- Exercise goal
Read through the material below and find each line that has the word "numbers"; copy it.

- Raw data

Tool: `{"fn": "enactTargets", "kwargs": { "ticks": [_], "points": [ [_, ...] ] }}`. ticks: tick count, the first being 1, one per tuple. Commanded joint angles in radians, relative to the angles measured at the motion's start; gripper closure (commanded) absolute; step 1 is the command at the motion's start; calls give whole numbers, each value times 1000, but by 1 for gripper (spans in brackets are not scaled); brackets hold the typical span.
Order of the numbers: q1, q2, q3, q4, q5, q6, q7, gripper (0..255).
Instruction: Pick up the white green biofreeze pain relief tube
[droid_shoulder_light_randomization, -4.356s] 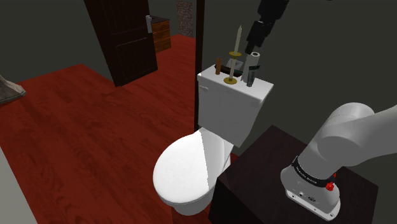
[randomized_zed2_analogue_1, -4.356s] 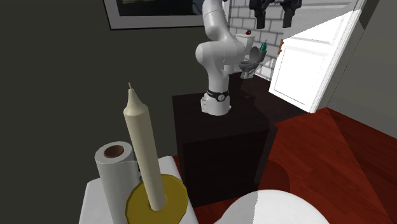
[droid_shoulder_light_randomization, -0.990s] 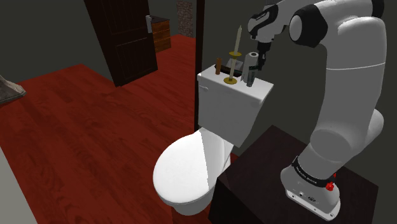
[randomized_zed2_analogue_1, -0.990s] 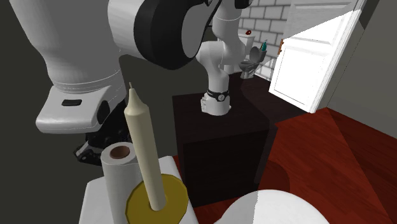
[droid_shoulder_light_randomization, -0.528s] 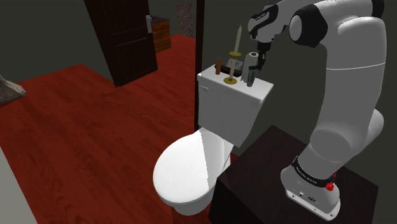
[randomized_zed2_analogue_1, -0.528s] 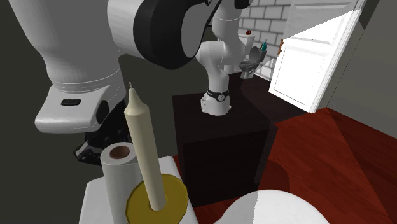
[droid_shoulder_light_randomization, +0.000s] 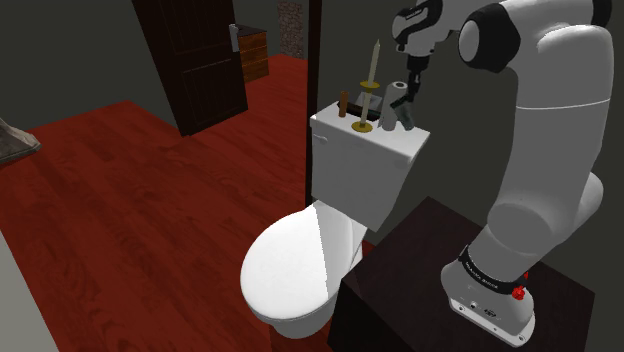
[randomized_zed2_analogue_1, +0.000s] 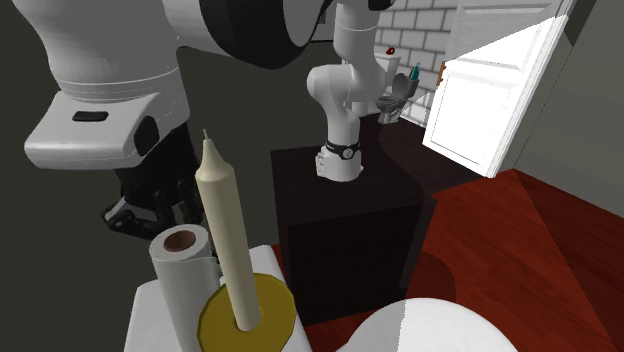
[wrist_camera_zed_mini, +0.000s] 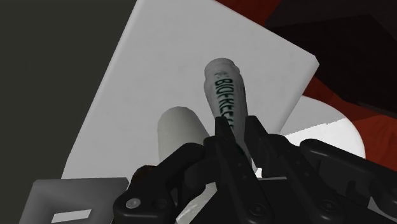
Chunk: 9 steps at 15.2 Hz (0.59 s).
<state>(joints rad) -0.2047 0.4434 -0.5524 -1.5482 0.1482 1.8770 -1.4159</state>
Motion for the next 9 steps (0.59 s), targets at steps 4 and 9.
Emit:
{"fn": "enactTargets", "kwargs": {
  "ticks": [4, 9],
  "points": [
    [-1, -14, -5, 50, -8, -62, 3, 255],
    [-4, -19, -7, 86, -11, -102, 4, 255]
  ]
}}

- Task response
Tool: `{"fn": "enactTargets", "kwargs": { "ticks": [_], "points": [ [_, ...] ] }}`. ticks: tick count, the first being 1, one per tuple. Commanded joint angles in radians, relative to the angles measured at the motion's start; gripper closure (commanded) absolute; step 1 is the command at the motion's start; calls give whole numbers, each value times 1000, but by 1 for gripper (spans in brackets are not scaled); brackets hold the typical span.
Order of the numbers: q1, q2, q3, q4, q5, q6, q7, gripper (0..255).

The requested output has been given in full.